I have an asp.net Core 2.0 C#
application which read/parse the PDF file and get the text. In this I want to read specific value which have specific label name.
It isn't immediately clear from the answer whether pdfText
will contain the Invoice number along with the rest of the text, but I'll assume it does. If it doesn't, then you will need OCR, which is a different beast entirely.
My first instinct would be to build a regex (^\d{6}$
) in this case and try to apply it on all text on the page. If there is only one match (the invoice #), then great! Otherwise if it matches more things, you could find all occurences and look for a pattern. For example, if customers had an ID that also matched that regex, you could extract all lines which contain a matching number, and discard all lines that contain some other info (maybe all lines with a customer # would also have a date in a specific format for instance). Basically find all occurences where the regex could match, and try to find rules to exclude all the occurences you don't care about.
Assuming that the invoice label and invoice number is embedded as text in PDF and not as Bitmap.
One way that I can think of doing this is by using Spire.PDF and extract location of the label, and then find the number written right below that location. This will be relatively simple if you have same template of all the PDFs you want to process.
I have helped a friend extracting similar value from pdf invoice generated by Excel arc. I have for this answer created an Excel invoice and print it as PDF file and zipped for download for testing purpose.
The next thing I do, I am using an Open Source and Free Library called PDFClown. Here is the nuget package for it.
So far so good, what I did is I scan all pdf document (for example invoice can be one page or multiple pages) add each content to a list of string.
The next step I find the index (the invoice number index could be in 10th element in list, in our case it is index 1) that refer to invoice value which I will call Tag or Label.
Hence I do not have your pdf file, I improvised and added a unique Tag called (or any other name) "INVOICE". The invoice number in this case comes after invoice tag tag. So I find the index of "INVOICE" tag and add 1 to index this is because the invoice number follow the invoice tag. This way I will pick the invoice text 0005 in this case and return it as value 5. This way you can fetch what every text/value followed by any tag scanned in our list and return it the way that you need.

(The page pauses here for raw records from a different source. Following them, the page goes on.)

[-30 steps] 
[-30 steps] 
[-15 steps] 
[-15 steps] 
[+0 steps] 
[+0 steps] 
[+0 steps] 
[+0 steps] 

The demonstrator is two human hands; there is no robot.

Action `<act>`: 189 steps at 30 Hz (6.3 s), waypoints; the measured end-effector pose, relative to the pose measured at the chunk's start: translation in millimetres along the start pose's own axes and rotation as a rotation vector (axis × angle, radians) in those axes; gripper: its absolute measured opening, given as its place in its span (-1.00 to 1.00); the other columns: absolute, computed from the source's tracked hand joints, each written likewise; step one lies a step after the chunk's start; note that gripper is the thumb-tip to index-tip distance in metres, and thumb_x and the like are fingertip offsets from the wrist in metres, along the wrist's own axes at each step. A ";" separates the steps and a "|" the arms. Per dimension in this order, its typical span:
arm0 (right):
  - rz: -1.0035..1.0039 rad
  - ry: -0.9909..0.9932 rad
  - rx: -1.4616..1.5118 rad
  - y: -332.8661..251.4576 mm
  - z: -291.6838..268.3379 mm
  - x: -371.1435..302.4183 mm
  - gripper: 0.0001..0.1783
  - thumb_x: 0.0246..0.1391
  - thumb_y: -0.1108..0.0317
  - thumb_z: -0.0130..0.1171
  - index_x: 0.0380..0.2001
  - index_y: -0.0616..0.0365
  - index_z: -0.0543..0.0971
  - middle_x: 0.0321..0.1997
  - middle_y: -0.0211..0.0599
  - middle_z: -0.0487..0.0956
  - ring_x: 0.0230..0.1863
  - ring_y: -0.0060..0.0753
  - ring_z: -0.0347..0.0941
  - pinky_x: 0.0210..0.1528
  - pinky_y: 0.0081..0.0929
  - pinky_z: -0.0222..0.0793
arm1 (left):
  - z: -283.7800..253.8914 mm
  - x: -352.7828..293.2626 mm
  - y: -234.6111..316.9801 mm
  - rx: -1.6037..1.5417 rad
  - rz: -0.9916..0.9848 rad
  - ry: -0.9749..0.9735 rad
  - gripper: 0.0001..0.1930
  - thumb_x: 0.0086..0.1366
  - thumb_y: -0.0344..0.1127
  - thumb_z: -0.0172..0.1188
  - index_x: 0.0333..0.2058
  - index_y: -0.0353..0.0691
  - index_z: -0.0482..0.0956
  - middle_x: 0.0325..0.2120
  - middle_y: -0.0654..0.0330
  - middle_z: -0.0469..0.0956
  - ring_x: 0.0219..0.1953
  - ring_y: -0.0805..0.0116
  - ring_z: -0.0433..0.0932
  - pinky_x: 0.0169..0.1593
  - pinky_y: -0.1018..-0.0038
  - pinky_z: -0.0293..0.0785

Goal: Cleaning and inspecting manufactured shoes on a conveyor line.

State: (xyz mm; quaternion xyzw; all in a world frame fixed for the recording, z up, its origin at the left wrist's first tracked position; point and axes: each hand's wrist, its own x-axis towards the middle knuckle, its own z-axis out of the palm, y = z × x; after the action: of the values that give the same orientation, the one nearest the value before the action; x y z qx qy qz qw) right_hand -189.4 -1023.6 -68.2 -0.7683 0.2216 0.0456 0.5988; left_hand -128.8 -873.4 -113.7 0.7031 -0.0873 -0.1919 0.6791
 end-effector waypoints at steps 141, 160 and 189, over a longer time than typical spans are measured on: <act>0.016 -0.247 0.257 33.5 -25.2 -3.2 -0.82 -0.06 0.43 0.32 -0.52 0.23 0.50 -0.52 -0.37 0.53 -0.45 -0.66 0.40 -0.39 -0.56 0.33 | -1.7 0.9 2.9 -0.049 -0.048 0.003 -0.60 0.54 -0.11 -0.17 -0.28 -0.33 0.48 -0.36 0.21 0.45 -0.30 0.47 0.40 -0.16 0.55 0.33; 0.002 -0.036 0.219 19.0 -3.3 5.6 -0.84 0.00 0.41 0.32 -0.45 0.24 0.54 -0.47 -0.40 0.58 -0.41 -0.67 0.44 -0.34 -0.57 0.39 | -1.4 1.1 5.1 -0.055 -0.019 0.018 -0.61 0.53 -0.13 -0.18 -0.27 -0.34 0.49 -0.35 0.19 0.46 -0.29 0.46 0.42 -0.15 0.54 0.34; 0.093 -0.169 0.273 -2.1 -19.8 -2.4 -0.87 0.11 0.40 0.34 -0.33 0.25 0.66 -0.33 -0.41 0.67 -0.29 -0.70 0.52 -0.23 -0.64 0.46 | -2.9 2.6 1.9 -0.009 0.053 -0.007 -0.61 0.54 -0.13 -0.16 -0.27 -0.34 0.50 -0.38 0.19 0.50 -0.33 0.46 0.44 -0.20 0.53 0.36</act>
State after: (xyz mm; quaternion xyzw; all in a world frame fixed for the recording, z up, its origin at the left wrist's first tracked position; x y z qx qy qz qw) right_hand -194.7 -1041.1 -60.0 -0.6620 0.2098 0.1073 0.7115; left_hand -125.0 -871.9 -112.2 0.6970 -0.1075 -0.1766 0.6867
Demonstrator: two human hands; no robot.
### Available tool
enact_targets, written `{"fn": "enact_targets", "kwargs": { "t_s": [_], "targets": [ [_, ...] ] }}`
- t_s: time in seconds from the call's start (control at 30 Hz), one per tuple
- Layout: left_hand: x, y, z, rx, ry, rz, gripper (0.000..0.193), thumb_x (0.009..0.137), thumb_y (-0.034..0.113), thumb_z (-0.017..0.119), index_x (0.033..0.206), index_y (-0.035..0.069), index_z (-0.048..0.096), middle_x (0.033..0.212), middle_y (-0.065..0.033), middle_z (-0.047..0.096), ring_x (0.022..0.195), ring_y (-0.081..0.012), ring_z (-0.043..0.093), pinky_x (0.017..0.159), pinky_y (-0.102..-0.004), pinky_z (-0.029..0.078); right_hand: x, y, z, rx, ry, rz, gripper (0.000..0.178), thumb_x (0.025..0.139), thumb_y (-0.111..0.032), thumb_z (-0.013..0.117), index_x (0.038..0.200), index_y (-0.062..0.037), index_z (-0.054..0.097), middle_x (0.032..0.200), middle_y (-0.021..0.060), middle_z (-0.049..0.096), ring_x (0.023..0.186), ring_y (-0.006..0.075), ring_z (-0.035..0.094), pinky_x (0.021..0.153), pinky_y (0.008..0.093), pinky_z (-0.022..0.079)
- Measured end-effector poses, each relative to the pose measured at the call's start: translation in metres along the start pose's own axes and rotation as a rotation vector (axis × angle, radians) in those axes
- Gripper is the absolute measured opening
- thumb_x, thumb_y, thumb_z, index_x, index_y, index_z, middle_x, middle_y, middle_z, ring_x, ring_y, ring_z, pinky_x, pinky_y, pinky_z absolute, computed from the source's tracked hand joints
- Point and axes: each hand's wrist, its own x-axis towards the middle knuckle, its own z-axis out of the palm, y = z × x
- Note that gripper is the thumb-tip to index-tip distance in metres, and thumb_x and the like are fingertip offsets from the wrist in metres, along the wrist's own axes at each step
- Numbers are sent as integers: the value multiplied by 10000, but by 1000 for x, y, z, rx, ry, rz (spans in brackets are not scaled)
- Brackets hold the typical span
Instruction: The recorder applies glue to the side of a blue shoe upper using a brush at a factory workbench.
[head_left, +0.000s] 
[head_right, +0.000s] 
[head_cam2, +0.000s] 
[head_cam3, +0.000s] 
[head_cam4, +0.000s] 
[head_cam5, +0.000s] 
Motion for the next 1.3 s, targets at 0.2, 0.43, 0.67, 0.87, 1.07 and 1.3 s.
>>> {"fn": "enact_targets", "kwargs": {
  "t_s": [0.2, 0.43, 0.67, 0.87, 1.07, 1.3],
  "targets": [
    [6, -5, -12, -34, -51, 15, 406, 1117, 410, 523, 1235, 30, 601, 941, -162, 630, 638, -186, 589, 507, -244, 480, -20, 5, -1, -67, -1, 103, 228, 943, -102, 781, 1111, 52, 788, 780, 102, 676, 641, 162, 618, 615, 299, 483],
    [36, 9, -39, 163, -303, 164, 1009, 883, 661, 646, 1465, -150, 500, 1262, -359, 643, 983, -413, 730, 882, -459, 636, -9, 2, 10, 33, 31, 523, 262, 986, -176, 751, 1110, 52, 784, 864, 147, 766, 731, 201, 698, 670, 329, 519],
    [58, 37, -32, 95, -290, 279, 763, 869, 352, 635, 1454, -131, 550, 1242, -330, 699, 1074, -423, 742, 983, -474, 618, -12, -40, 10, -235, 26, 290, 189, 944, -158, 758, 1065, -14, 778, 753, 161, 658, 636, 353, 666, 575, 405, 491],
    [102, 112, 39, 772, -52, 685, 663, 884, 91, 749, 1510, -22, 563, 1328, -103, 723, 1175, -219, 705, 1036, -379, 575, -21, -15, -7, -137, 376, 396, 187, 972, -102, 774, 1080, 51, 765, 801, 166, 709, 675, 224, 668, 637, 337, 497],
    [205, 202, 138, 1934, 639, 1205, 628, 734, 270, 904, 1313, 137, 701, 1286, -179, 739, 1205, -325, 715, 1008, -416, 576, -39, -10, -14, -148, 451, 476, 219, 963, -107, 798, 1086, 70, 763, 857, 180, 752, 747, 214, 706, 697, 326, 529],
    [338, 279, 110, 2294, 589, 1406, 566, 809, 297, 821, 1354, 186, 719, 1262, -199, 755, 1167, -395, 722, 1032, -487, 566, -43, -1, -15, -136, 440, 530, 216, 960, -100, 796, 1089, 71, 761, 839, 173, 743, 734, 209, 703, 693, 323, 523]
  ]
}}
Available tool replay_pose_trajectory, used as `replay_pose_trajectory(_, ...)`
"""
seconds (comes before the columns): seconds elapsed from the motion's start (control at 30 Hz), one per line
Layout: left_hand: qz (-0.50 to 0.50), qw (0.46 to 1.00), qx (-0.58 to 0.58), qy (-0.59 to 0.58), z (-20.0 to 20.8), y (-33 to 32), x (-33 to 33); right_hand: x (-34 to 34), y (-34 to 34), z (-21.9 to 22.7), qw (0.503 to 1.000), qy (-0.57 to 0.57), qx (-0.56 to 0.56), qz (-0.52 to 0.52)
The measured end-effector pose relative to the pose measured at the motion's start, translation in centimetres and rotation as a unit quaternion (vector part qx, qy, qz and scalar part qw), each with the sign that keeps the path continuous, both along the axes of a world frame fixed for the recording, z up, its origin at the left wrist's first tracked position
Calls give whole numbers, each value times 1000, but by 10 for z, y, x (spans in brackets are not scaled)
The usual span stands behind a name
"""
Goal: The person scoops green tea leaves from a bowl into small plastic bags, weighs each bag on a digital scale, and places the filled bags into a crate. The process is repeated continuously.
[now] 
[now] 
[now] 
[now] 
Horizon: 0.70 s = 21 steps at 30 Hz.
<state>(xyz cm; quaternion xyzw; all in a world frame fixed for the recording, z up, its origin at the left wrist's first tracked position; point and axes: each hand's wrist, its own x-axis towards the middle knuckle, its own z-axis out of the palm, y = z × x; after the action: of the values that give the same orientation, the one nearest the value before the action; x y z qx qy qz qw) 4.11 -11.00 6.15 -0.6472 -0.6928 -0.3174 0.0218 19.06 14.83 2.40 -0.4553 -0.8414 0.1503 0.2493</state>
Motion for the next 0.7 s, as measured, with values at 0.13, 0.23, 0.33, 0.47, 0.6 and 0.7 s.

So you need to play with it a bit to fit it 100% to your pdf file.
So here is my test files Excel and Pdf zipped down. Download it for your test.
Here is the code:
public class InvoiceTextExtraction
{
private List<string> _contentList;
public void GetValueFromPdf()
{
_contentList = new List<string>();
CreatePdfContent(@"C:\temp\Invoice1.pdf");
var index = _contentList.FindIndex(e => e == "INVOICE") + 1;
int.TryParse(_contentList[index], out var value);
Console.WriteLine(value);
}
public void CreatePdfContent(string filePath)
{
using (var file = new File(filePath))
{
var document = file.Document;
foreach (var page in document.Pages)
{
Extract(new ContentScanner(page));
}
}
}
private void Extract(ContentScanner level)
{
if (level == null)
return;
while (level.MoveNext())
{
var content = level.Current;
switch (content)
{
case ShowText text:
{
var font = level.State.Font;
_contentList.Add(font.Decode(text.Text));
break;
}
case Text _:
case ContainerObject _:
Extract(level.ChildLevel);
break;
}
}
}
}
Input extracted from pdf file. The code scan return following elements:
INVOICE
0005
PAYMENT DUE BY:
4/19/2019
.etc
.
.
.
Tax
USD TOTAL
171857
18 september 2019
and here is the result
5
The code is inspired from this link.